[Activity]
Take from the listing each line that has the string "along".

[Given data]
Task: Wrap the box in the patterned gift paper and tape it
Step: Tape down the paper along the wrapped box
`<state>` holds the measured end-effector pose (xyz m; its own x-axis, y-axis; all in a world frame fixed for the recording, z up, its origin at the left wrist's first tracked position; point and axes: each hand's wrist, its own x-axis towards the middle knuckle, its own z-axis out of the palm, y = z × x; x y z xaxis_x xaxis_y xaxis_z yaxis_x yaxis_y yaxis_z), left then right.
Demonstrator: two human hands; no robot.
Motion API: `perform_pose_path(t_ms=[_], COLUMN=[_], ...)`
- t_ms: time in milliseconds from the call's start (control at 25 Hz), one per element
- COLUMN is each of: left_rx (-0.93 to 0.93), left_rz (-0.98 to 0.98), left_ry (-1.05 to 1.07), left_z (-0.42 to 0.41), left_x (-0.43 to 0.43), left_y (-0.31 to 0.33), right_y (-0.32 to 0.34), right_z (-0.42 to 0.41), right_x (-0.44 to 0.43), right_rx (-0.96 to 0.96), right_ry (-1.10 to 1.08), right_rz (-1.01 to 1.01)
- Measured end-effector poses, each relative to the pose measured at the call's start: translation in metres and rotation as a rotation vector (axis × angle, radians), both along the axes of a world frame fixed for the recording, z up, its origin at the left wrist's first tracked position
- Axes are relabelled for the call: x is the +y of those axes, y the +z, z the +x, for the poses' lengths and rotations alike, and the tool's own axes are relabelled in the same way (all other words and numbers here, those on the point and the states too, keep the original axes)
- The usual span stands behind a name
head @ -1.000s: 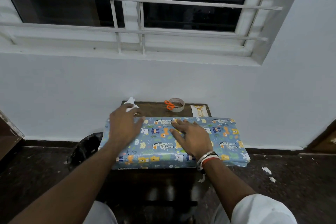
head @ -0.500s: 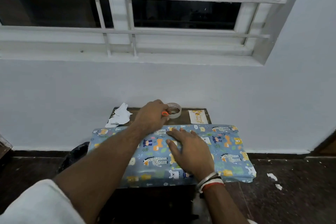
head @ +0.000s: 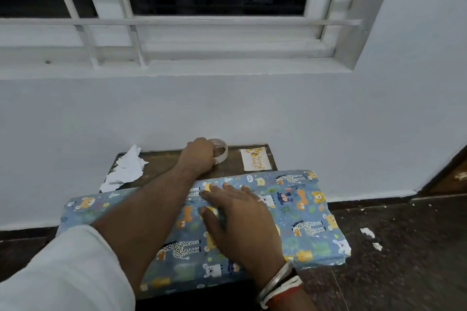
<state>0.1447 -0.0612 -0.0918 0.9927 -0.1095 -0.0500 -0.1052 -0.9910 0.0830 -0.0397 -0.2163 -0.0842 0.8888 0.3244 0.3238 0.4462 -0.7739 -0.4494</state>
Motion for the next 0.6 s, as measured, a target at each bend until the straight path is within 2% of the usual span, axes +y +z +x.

[Solution below]
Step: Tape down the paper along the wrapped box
- Measured end-effector poses, each relative to the pose measured at the call's start: translation in metres and rotation as a rotation vector (axis × angle, radians), both along the axes of a world frame fixed for the recording, z up, its origin at the left wrist's first tracked position

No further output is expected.